[Exercise objective]: If a line below includes the string "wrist", copy it.

[Given data]:
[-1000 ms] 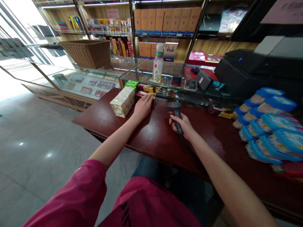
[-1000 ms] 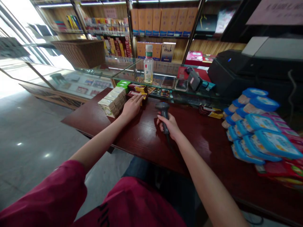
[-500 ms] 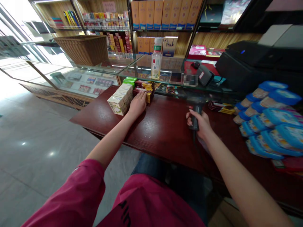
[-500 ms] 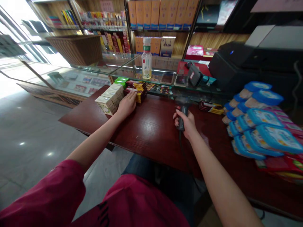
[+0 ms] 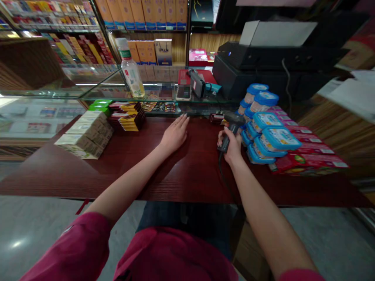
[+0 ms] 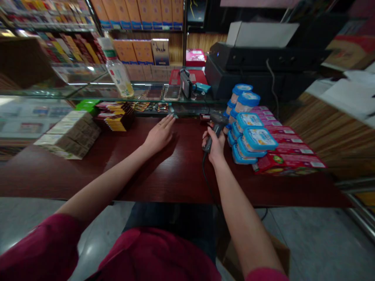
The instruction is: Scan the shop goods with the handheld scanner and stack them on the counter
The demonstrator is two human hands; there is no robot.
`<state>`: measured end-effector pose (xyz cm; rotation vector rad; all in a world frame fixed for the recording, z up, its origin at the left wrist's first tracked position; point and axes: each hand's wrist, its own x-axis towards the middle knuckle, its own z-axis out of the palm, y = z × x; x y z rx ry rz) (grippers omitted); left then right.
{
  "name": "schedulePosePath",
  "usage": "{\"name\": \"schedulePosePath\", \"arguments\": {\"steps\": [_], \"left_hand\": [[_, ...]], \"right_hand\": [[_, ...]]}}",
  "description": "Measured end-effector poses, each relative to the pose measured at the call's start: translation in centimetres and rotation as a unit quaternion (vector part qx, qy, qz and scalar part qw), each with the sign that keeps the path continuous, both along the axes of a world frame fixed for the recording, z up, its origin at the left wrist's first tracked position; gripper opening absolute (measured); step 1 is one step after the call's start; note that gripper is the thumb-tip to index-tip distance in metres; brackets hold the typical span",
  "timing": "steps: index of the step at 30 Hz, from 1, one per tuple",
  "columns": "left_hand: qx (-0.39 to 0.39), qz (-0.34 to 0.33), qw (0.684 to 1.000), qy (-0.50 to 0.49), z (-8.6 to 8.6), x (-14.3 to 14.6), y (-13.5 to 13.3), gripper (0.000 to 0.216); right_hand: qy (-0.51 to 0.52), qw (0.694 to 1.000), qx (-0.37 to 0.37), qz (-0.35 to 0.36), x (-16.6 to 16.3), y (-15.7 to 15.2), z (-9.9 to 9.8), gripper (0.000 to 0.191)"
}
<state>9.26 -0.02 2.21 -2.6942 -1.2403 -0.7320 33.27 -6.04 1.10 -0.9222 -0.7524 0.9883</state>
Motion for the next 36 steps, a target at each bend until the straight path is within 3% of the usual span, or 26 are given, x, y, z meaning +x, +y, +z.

[Answer]:
`<state>`: measured end-effector pose (xyz cm; rotation vector rad; all in a world frame fixed for the recording, z up, its origin at the left wrist's first tracked position; point and axes: each hand's wrist, its own x-axis towards the middle knuckle, its own z-axis out of the palm, y = z × x; x y z rx ry rz) (grippers omitted); left then right.
  "description": "Measured end-effector poses, each relative to the pose measured at the call's start: translation in centimetres and rotation as a unit quaternion (vector part qx, qy, qz and scalar part qw), each with the sign that keeps the path continuous, both along the axes of a world frame fixed for the recording, z up, its origin at the left wrist's first tracked position; gripper opening absolute (measured); step 1 is one step after the call's start; note that gripper is the thumb-tip to index-tip distance in metres; brackets hold the typical span",

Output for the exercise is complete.